Saved data entries
Content starts

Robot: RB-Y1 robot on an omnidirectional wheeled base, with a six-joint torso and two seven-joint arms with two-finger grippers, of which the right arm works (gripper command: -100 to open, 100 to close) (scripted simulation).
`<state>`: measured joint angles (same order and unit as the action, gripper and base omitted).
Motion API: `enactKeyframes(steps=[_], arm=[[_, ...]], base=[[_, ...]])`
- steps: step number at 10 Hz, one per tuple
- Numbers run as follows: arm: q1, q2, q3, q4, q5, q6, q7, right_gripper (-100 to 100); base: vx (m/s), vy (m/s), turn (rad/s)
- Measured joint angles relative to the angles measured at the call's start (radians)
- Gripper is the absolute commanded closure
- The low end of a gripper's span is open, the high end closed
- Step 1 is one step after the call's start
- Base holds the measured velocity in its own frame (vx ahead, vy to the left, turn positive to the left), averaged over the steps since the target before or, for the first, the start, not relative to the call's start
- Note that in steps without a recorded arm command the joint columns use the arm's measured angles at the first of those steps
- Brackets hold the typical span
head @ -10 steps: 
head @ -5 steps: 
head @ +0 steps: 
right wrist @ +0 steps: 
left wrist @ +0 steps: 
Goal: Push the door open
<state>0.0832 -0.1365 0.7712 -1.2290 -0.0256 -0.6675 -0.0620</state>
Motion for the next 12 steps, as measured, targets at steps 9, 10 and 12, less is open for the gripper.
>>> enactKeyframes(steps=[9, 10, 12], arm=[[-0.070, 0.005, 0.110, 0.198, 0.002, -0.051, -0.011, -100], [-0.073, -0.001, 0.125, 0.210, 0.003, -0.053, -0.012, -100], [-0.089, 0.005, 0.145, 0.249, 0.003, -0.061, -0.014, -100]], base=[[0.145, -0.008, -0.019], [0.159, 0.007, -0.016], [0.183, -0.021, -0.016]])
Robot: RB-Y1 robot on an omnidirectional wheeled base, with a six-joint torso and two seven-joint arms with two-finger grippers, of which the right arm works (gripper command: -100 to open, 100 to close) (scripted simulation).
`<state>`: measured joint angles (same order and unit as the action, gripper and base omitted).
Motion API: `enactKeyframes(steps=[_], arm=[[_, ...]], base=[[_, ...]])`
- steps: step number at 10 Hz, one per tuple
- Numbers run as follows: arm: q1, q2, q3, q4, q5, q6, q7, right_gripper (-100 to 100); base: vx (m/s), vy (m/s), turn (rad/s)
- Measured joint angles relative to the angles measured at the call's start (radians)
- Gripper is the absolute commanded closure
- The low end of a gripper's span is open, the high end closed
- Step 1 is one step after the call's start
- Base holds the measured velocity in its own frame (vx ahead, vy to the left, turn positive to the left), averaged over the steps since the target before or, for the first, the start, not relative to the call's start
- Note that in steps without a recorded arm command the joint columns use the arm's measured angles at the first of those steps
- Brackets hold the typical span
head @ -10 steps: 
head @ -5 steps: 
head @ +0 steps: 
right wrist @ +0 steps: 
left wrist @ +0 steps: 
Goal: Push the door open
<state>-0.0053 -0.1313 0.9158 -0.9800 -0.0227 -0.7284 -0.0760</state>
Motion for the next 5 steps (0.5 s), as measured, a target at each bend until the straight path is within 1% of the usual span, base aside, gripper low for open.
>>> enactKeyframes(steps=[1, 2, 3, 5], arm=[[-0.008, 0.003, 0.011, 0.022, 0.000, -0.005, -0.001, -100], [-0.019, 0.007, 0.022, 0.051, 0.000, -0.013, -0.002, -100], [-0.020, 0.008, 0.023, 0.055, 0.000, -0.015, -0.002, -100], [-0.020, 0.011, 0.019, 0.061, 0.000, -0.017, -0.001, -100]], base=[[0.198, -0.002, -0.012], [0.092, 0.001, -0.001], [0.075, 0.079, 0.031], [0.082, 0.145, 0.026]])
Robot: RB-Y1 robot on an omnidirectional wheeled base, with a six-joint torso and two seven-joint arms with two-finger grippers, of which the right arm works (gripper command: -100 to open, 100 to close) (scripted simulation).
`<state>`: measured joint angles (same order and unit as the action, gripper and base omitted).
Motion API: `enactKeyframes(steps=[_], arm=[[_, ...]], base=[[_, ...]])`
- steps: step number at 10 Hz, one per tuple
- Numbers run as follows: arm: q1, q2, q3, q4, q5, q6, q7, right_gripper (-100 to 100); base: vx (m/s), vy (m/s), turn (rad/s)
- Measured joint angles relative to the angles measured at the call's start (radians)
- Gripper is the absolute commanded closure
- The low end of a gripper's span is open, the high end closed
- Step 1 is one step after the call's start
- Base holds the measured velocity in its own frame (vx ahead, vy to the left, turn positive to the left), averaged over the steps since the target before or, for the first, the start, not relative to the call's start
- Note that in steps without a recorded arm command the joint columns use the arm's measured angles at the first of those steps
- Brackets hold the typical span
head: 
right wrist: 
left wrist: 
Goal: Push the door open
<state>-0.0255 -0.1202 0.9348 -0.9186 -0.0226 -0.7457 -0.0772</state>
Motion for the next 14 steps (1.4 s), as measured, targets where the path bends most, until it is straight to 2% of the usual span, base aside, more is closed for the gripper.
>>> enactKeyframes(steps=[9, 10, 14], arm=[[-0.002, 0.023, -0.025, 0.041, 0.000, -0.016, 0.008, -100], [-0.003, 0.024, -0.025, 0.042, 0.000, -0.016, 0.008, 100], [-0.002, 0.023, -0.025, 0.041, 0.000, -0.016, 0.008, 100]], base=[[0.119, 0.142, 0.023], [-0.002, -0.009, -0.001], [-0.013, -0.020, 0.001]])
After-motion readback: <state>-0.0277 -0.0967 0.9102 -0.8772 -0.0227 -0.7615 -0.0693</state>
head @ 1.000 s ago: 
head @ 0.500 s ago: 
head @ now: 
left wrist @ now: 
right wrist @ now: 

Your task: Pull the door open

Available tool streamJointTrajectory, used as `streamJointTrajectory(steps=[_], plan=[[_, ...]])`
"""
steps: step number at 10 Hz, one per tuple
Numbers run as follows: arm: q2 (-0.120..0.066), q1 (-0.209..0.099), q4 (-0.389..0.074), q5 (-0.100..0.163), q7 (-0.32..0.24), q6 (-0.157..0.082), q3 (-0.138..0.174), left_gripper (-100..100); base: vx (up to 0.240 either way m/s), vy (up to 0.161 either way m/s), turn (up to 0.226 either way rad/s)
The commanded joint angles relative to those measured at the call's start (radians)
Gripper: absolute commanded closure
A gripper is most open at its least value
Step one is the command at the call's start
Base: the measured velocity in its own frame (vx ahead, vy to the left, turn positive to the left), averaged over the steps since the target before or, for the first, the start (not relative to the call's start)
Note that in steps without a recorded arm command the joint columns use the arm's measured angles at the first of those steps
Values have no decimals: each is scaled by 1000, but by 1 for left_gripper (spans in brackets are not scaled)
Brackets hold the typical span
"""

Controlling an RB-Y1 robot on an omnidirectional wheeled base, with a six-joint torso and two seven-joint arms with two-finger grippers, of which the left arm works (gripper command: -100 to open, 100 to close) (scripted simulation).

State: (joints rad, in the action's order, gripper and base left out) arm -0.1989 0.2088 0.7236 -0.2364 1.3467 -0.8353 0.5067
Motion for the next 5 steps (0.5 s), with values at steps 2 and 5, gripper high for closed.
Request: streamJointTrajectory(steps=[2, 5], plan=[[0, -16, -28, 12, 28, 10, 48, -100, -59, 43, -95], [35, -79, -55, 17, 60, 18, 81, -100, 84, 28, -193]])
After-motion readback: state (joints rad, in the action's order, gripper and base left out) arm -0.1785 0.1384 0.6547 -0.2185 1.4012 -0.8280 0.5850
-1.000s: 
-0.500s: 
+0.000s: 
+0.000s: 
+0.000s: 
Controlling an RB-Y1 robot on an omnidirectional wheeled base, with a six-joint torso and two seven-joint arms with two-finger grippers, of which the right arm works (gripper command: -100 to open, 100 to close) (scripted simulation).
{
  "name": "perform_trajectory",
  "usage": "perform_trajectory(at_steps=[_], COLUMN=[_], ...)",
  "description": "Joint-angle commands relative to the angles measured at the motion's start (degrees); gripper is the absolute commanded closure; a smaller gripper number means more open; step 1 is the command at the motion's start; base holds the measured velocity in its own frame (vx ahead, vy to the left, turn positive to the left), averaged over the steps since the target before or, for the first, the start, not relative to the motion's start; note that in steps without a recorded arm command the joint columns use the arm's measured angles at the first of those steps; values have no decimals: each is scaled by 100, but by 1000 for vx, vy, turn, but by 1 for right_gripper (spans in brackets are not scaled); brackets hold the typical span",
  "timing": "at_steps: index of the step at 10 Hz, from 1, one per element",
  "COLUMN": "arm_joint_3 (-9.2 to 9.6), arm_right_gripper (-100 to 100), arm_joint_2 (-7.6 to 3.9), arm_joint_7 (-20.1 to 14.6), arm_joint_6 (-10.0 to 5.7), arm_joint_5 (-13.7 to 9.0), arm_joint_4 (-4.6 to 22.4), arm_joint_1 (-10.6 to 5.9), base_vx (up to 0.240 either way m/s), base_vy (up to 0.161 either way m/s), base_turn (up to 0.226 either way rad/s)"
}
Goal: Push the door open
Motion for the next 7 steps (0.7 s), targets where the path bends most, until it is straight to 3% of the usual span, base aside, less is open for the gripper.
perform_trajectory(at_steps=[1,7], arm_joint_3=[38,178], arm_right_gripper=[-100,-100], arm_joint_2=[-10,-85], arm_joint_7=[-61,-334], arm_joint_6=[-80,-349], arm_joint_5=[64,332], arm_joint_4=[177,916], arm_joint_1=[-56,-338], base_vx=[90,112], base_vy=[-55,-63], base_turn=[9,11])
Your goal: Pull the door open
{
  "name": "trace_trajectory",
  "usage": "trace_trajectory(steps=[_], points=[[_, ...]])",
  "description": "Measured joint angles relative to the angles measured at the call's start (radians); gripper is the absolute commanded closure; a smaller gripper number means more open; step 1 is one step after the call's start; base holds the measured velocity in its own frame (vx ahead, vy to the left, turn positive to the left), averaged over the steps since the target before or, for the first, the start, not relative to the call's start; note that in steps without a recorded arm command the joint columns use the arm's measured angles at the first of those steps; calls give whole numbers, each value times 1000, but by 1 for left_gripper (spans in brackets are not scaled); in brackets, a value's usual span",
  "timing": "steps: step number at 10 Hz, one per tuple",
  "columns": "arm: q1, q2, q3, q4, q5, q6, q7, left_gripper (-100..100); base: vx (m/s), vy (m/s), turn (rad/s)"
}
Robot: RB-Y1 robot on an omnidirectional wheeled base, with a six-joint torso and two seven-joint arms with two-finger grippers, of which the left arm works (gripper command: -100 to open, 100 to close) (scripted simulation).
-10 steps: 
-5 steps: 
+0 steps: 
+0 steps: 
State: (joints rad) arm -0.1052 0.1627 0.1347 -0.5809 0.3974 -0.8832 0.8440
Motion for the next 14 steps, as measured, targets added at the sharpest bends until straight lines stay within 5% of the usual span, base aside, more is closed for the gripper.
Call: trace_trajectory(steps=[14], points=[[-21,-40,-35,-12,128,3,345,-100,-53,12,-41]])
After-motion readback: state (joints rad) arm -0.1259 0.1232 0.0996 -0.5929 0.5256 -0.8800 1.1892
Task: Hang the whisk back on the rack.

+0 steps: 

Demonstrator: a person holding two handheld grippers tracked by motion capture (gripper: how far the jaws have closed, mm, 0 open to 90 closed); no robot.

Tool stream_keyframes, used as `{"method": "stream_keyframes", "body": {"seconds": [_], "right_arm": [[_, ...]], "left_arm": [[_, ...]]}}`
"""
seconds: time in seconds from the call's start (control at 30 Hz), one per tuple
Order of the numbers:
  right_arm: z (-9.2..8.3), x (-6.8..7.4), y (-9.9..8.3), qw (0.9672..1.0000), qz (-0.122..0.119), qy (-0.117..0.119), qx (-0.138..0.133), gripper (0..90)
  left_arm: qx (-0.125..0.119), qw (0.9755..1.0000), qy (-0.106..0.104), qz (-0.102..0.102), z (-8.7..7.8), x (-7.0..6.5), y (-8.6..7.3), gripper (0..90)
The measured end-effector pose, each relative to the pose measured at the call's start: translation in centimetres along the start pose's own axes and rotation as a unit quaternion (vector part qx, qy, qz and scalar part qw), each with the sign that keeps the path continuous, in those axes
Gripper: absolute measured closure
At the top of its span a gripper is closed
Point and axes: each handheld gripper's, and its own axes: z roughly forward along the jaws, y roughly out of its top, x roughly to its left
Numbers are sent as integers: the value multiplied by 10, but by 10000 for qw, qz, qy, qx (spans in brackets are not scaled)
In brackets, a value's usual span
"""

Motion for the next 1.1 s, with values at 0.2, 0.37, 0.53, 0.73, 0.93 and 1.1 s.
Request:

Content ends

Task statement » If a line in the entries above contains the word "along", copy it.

Response area »
The measured end-effector pose, each relative to the pose measured at the call's start: translation in centimetres along the start pose's own axes and rotation as a unit quaternion (vector part qx, qy, qz and scalar part qw), each with the sign that keeps the path continuous, in those axes
Point and axes: each handheld gripper's, and its own axes: z roughly forward along the jaws, y roughly out of its top, x roughly to its left

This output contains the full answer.